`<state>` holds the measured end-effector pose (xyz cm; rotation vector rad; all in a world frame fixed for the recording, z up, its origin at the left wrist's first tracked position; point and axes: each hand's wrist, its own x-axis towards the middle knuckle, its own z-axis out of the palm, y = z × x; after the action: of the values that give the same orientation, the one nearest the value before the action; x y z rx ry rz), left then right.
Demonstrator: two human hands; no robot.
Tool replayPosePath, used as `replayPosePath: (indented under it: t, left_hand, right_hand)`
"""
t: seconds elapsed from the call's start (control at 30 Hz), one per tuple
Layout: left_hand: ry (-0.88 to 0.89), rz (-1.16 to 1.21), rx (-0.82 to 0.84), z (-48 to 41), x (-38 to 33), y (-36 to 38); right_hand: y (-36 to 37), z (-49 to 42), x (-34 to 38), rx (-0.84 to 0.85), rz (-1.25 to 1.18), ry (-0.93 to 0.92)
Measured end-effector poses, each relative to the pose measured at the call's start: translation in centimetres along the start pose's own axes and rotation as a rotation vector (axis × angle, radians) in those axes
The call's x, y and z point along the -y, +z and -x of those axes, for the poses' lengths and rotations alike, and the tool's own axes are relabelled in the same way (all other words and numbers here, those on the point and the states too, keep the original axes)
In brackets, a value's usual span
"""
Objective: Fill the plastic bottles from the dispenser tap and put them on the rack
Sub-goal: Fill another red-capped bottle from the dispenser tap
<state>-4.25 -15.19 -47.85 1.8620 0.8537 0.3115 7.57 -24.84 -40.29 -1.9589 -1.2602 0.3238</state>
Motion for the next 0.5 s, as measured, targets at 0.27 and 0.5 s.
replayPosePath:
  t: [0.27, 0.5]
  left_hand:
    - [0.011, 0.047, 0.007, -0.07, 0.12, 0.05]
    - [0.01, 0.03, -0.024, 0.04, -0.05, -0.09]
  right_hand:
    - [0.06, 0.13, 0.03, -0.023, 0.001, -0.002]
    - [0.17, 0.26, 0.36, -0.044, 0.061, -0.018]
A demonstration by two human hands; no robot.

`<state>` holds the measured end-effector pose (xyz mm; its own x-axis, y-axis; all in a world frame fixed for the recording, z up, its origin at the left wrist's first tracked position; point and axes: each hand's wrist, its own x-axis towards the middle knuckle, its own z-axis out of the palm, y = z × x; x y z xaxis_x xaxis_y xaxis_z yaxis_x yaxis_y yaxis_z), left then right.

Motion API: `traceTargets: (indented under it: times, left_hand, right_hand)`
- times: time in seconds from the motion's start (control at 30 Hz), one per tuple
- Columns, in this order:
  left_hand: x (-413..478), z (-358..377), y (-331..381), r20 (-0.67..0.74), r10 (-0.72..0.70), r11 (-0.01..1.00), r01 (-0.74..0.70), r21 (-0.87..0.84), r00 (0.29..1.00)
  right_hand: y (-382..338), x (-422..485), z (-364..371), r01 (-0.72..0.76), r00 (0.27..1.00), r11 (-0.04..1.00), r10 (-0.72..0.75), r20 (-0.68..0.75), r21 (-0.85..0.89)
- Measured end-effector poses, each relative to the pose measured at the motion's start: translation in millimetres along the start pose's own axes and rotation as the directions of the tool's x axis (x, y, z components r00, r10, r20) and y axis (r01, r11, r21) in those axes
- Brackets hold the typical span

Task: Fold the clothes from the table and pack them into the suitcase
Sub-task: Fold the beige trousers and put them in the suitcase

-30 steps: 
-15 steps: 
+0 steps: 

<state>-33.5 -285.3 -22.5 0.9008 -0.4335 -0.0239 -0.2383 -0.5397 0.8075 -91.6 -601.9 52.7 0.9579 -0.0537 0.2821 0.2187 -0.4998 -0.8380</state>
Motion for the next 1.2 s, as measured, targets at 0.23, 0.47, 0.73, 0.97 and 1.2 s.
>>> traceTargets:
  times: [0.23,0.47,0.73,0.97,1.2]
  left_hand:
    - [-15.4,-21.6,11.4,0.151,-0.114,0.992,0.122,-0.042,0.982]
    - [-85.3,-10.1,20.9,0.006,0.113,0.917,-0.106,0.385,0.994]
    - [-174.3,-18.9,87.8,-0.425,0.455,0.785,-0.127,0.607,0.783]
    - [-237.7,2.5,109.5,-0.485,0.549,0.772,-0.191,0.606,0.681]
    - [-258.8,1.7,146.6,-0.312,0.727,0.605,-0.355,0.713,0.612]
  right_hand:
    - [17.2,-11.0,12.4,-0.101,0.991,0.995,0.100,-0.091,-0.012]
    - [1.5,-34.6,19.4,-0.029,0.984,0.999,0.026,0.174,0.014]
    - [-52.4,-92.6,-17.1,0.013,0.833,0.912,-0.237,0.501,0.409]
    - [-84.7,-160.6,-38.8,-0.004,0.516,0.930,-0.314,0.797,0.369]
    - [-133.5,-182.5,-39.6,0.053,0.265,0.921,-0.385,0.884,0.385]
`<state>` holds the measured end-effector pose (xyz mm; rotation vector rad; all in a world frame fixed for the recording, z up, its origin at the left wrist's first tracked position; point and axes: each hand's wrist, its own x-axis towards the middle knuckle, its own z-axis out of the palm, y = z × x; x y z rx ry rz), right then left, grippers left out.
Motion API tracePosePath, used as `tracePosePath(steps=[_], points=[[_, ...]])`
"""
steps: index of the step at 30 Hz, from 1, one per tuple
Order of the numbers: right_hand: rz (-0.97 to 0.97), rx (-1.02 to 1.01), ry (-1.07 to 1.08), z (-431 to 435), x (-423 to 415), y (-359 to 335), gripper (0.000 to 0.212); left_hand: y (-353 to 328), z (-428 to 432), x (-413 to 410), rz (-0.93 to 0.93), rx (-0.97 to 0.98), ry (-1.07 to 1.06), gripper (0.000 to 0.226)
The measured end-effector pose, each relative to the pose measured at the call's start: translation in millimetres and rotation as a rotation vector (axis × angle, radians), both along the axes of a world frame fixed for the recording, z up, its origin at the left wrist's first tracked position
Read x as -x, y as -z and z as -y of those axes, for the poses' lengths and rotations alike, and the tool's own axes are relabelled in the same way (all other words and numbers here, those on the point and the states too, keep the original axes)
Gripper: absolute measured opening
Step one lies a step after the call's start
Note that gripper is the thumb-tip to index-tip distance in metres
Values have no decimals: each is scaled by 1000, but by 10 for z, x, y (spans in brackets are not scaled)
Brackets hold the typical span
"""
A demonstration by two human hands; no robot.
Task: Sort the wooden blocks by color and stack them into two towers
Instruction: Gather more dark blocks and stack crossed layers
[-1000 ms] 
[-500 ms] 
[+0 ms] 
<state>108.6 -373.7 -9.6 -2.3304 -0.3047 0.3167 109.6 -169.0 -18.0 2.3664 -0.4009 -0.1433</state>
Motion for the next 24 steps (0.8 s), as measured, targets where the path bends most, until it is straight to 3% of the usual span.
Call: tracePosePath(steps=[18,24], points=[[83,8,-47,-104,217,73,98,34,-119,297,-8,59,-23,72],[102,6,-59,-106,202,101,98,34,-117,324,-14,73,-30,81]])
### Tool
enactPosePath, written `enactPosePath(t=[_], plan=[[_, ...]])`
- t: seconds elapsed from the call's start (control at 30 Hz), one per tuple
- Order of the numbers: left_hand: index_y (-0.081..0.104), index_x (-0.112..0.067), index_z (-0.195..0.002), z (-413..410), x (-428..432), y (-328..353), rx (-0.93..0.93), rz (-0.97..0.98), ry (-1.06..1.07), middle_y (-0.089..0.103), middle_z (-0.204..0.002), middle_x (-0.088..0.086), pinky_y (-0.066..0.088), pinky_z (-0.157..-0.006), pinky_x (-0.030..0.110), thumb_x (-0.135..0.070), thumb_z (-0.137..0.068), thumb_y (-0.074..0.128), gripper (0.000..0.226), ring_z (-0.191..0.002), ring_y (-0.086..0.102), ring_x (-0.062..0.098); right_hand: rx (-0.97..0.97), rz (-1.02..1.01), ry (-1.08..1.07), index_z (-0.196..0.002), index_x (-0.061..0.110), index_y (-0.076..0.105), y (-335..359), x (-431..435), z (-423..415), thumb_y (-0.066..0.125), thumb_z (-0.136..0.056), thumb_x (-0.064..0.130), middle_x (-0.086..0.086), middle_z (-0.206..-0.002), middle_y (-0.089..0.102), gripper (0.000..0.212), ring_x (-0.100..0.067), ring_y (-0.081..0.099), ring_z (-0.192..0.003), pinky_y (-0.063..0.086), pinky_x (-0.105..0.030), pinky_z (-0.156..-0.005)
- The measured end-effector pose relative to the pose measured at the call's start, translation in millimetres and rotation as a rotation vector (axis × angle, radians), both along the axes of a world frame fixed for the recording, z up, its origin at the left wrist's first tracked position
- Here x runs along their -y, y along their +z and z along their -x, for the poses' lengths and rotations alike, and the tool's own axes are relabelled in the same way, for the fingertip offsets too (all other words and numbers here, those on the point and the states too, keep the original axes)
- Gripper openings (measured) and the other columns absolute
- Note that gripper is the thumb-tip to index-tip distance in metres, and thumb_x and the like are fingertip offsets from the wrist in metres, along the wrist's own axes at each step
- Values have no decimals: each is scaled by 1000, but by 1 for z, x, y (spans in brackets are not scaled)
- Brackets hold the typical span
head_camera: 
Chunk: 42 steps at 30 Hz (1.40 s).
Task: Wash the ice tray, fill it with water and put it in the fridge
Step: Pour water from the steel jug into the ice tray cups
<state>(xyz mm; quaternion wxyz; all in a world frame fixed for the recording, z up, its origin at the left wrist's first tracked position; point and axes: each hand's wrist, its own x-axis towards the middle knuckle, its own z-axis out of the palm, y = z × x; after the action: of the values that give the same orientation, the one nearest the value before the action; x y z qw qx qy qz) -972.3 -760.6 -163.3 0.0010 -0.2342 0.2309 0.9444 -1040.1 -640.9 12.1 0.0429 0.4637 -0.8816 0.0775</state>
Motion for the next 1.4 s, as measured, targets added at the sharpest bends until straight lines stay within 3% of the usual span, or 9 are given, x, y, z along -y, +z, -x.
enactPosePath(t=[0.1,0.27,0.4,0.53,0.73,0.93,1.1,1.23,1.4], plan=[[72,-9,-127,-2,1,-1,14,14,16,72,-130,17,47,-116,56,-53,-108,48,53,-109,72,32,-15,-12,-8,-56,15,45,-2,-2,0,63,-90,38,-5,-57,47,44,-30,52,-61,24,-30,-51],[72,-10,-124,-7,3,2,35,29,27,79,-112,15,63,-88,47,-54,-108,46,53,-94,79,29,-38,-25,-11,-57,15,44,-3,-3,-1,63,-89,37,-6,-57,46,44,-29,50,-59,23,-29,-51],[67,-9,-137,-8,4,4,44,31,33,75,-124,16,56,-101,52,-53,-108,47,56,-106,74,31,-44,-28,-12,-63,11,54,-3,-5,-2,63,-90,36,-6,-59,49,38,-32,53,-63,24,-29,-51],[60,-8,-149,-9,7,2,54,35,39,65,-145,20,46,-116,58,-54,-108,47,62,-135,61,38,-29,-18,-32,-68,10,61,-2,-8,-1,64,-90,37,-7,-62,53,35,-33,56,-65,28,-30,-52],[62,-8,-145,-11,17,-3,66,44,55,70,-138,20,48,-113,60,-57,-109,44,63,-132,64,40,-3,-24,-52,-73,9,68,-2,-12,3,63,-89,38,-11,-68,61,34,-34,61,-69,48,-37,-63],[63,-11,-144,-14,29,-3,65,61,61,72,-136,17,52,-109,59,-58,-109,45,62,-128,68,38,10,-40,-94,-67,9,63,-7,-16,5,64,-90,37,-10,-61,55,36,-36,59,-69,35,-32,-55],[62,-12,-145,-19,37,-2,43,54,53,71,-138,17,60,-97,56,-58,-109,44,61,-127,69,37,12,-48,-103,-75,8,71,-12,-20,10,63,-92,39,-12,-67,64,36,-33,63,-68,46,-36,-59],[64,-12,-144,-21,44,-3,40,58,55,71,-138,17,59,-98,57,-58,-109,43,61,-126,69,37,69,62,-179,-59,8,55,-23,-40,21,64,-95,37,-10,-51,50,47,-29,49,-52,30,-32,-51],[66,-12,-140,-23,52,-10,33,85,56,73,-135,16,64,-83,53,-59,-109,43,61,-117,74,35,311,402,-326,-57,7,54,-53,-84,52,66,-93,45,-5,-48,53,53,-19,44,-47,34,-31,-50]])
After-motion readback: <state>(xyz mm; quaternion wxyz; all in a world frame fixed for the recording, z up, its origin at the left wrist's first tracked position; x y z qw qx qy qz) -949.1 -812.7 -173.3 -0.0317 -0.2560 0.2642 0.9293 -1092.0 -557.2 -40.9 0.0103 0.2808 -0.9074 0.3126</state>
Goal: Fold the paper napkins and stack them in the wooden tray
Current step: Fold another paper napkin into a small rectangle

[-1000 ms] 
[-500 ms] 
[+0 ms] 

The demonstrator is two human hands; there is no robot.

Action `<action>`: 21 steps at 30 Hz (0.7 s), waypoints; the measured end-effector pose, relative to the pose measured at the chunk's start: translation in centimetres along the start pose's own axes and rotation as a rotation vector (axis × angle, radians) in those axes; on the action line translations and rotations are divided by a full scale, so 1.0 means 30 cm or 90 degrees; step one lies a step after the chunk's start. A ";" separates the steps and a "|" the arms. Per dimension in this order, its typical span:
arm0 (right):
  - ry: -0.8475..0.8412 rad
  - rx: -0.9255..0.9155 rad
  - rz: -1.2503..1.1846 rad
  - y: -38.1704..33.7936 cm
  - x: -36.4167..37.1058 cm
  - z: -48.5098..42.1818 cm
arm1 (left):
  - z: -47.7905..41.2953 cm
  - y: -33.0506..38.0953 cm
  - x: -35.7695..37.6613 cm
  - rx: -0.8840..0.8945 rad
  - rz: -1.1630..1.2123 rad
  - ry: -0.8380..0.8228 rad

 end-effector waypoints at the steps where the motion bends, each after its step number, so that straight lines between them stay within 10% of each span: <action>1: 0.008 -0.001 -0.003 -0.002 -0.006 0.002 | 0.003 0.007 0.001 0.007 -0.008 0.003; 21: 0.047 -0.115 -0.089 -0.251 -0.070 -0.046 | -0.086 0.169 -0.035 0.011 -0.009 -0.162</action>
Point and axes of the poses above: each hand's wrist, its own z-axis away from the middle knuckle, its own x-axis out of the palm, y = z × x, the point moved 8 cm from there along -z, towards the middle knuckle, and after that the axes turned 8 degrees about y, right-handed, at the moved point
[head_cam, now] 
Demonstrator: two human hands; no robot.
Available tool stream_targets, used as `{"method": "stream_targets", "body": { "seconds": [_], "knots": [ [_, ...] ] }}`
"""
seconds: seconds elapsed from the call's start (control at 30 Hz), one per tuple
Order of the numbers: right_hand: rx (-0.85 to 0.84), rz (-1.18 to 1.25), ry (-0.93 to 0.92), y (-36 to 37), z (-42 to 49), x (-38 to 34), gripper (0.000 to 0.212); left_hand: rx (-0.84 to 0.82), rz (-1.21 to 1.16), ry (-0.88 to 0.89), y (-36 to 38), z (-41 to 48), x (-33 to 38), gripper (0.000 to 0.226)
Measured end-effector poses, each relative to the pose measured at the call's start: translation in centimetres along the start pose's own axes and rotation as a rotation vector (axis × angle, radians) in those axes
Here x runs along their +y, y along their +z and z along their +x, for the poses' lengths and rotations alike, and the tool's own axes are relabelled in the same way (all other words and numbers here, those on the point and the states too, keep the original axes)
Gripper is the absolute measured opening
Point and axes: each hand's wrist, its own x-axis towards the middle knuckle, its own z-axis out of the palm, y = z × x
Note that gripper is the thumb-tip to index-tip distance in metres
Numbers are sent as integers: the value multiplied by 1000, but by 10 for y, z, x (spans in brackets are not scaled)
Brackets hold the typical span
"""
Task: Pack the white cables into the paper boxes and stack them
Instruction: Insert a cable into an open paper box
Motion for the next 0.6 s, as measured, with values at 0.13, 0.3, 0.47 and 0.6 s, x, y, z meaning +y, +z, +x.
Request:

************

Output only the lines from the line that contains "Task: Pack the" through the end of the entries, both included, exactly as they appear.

=== Response to this task ===
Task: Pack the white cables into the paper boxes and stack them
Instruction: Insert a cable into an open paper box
Motion for the next 0.6 s, as measured, with values at 0.13, 0.3, 0.47 and 0.6 s, x, y, z meaning +y, +z, +x.
Request:

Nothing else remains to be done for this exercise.